| Requirement |
Everything from the first line of the material below through the line containing "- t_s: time" is to be printed exactly, and nothing more.

| Data |
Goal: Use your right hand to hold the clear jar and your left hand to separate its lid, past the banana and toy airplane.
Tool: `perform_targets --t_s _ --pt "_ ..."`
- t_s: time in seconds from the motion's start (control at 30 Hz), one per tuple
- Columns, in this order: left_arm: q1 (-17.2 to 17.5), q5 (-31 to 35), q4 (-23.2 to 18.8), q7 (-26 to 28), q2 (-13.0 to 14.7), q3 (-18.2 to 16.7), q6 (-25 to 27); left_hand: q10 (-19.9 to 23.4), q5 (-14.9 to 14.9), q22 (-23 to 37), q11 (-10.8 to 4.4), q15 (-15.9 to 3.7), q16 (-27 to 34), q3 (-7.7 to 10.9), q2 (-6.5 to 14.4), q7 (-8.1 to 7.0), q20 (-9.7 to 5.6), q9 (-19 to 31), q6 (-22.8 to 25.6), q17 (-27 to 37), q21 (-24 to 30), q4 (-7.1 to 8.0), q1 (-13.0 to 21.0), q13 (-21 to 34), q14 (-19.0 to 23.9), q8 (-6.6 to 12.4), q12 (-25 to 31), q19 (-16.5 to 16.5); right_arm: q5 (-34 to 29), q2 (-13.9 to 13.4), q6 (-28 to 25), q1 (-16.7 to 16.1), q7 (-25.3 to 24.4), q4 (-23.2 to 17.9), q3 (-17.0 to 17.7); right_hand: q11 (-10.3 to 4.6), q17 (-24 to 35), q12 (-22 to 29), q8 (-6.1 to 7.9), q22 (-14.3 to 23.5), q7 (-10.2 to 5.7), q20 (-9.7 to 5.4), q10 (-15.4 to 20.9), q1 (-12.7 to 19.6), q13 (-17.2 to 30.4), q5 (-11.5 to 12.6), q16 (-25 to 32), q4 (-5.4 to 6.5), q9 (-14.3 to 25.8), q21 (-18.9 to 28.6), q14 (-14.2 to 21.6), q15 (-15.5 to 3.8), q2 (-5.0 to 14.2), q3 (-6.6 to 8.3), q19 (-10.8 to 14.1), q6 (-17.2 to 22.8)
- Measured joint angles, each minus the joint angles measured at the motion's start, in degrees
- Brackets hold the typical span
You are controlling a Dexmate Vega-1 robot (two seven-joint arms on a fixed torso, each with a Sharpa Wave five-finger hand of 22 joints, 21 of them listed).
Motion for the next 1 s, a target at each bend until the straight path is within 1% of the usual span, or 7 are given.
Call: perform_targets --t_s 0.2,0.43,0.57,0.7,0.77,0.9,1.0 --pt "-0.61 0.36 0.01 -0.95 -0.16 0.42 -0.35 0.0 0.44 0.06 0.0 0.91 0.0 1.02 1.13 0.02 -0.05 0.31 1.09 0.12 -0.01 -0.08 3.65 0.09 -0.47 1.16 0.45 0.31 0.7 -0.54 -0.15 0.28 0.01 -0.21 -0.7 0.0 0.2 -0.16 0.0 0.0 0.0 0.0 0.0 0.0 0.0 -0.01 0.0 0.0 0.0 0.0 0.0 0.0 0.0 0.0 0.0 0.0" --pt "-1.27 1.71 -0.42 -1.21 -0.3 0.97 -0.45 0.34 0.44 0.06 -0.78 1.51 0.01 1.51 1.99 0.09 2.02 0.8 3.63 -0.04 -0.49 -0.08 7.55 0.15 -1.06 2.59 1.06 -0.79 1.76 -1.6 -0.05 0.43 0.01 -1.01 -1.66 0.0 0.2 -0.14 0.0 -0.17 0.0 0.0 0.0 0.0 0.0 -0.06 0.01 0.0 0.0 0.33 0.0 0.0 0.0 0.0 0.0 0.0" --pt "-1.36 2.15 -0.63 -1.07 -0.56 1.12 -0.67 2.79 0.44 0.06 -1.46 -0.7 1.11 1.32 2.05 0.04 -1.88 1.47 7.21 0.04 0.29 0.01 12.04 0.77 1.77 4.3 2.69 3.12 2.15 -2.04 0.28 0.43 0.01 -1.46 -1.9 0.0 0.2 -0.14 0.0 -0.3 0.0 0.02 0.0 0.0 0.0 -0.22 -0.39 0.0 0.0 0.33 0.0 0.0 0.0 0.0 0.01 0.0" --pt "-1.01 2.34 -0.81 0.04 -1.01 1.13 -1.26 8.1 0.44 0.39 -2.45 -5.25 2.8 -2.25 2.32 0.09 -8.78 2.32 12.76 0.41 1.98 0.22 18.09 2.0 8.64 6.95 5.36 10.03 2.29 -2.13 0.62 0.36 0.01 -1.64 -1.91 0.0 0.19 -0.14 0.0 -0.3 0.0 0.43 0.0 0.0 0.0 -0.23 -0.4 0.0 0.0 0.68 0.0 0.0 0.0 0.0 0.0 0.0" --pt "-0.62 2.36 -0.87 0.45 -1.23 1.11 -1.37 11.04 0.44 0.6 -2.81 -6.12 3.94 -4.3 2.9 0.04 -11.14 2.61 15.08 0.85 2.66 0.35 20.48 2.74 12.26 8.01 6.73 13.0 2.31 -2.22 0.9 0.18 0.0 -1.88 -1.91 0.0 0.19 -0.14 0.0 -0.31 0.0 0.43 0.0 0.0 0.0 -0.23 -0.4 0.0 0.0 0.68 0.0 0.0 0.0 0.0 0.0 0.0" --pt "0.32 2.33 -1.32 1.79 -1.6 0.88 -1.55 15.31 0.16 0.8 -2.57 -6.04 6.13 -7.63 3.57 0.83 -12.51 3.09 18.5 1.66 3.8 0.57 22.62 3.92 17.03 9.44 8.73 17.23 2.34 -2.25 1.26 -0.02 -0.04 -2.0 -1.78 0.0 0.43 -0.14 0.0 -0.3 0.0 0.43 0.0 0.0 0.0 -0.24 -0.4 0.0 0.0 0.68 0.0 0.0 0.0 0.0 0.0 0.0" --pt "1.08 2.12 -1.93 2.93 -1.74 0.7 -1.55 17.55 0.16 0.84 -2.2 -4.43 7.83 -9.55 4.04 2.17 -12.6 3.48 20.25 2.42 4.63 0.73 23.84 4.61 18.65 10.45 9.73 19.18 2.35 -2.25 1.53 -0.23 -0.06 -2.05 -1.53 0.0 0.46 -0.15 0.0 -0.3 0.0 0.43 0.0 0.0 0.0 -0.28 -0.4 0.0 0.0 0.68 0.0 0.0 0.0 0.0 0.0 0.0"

| Response to this exercise |
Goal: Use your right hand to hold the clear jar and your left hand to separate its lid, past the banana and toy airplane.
Tool: `perform_targets --t_s _ --pt "_ ..."`
- t_s: time in seconds from the motion's start (control at 30 Hz), one per tuple

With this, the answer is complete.